Your goal: In the material below, find each line with the word "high" and list it.

Entries supplied:
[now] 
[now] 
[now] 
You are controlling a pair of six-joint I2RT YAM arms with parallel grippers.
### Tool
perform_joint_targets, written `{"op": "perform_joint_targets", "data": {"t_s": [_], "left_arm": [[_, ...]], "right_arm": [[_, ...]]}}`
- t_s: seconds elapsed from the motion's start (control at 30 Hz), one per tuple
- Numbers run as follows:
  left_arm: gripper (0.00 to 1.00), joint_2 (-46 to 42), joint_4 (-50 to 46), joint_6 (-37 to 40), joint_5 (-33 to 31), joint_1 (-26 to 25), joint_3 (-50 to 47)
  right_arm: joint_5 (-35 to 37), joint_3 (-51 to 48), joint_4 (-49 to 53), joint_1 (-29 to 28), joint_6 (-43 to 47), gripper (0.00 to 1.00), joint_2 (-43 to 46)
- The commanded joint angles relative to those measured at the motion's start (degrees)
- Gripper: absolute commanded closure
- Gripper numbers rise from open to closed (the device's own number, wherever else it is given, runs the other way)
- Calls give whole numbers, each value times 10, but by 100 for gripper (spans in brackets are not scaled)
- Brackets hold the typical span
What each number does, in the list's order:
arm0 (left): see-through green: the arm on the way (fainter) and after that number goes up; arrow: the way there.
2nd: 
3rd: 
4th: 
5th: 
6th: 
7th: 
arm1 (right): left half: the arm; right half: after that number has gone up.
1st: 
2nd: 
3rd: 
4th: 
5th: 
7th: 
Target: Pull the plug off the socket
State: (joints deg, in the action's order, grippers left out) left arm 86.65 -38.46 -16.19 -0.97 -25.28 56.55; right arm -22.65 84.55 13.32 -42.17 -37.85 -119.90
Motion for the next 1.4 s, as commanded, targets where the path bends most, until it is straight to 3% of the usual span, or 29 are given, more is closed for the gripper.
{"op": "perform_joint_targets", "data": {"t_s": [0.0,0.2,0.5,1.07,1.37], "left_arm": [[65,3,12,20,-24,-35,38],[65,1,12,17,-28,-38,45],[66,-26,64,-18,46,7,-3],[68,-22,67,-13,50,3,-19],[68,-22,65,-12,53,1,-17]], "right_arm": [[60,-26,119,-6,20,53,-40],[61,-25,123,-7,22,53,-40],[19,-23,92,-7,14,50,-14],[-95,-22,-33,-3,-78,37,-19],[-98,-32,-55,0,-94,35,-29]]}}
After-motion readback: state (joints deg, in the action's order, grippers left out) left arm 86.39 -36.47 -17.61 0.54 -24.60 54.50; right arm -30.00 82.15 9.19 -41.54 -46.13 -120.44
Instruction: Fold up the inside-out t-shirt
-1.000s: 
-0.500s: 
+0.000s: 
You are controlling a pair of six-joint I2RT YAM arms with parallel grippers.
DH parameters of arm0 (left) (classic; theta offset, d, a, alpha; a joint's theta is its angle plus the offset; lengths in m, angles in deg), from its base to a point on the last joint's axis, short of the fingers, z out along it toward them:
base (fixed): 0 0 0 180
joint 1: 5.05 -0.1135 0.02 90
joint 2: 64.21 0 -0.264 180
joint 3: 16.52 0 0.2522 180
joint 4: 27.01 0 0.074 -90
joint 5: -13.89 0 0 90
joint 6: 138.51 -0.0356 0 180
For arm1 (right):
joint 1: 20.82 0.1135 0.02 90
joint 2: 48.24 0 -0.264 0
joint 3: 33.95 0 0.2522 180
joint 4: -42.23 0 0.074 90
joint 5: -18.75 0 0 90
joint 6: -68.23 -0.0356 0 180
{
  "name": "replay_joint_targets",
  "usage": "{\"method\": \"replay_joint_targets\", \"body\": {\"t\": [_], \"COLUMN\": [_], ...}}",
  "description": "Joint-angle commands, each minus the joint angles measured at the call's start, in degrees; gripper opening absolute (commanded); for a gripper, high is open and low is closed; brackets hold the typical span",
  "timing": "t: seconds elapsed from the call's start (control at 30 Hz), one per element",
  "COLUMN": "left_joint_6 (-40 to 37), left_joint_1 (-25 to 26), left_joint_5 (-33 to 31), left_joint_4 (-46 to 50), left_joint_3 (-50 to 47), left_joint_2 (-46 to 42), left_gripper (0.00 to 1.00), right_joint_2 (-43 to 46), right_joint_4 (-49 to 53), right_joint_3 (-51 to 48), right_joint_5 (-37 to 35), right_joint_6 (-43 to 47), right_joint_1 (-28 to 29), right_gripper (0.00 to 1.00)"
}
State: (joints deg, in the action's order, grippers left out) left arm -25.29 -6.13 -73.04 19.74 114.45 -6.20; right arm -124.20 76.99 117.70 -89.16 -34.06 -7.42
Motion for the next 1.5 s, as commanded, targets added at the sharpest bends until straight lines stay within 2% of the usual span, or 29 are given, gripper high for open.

Output of the exercise:
  "description": "Joint-angle commands, each minus the joint angles measured at the call's start, in degrees; gripper opening absolute (commanded); for a gripper, high is open and low is closed; brackets hold the typical span",
Motion for the next 1.5 s, as commanded, targets added at the sharpest bends until straight lines stay within 2% of the usual span, or 29 are given, gripper high for open.

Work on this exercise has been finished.